**WHAT THE EXERCISE ASKS:** Only the lines from the one containing "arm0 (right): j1" through the one containing "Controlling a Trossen" should be printed, exactly as they appear below, with both ends included.

[SOURCE DATA]

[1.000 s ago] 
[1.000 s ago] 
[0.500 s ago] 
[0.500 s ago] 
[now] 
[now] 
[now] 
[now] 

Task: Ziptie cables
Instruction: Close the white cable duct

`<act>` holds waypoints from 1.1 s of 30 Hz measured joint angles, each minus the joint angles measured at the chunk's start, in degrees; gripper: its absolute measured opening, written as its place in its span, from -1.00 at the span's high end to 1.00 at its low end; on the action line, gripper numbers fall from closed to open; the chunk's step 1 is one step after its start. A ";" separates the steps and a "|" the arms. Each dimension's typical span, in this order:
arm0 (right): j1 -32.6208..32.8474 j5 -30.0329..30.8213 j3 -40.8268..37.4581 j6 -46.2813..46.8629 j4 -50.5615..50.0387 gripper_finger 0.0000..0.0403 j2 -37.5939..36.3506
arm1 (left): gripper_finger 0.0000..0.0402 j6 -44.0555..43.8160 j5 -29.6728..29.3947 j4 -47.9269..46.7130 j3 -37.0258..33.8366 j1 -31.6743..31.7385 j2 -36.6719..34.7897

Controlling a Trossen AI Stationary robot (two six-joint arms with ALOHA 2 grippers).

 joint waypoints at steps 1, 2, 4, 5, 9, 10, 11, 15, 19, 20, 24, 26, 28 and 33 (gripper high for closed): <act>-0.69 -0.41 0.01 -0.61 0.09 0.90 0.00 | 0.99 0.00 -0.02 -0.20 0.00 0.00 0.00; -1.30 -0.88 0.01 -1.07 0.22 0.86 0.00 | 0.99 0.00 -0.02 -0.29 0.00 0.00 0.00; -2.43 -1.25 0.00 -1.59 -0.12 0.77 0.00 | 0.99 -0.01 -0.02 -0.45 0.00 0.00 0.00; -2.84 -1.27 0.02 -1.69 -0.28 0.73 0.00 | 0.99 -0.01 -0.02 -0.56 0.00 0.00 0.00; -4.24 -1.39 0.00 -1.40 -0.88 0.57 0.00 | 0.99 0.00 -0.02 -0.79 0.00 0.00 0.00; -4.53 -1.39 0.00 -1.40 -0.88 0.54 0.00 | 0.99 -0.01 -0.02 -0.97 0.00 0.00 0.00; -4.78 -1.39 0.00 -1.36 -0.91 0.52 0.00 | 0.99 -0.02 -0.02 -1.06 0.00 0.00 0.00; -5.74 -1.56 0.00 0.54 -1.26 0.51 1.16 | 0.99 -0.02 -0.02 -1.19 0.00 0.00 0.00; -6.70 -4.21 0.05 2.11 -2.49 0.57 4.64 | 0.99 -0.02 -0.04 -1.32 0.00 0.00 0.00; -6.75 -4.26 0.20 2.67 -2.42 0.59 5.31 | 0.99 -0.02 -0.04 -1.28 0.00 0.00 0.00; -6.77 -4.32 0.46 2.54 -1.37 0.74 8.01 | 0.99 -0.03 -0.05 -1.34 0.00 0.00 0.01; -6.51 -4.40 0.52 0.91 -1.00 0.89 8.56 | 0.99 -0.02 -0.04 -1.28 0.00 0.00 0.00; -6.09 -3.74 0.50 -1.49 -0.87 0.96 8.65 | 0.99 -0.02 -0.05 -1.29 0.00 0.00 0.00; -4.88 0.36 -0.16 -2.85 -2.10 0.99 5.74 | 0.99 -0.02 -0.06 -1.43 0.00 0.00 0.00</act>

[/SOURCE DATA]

**WRITTEN REPLY:**
arm0 (right): j1 -32.6208..32.8474 j5 -30.0329..30.8213 j3 -40.8268..37.4581 j6 -46.2813..46.8629 j4 -50.5615..50.0387 gripper_finger 0.0000..0.0403 j2 -37.5939..36.3506
arm1 (left): gripper_finger 0.0000..0.0402 j6 -44.0555..43.8160 j5 -29.6728..29.3947 j4 -47.9269..46.7130 j3 -37.0258..33.8366 j1 -31.6743..31.7385 j2 -36.6719..34.7897

Controlling a Trossen AI Stationary robot (two six-joint arms with ALOHA 2 grippers).

The exercise is complete as it stands.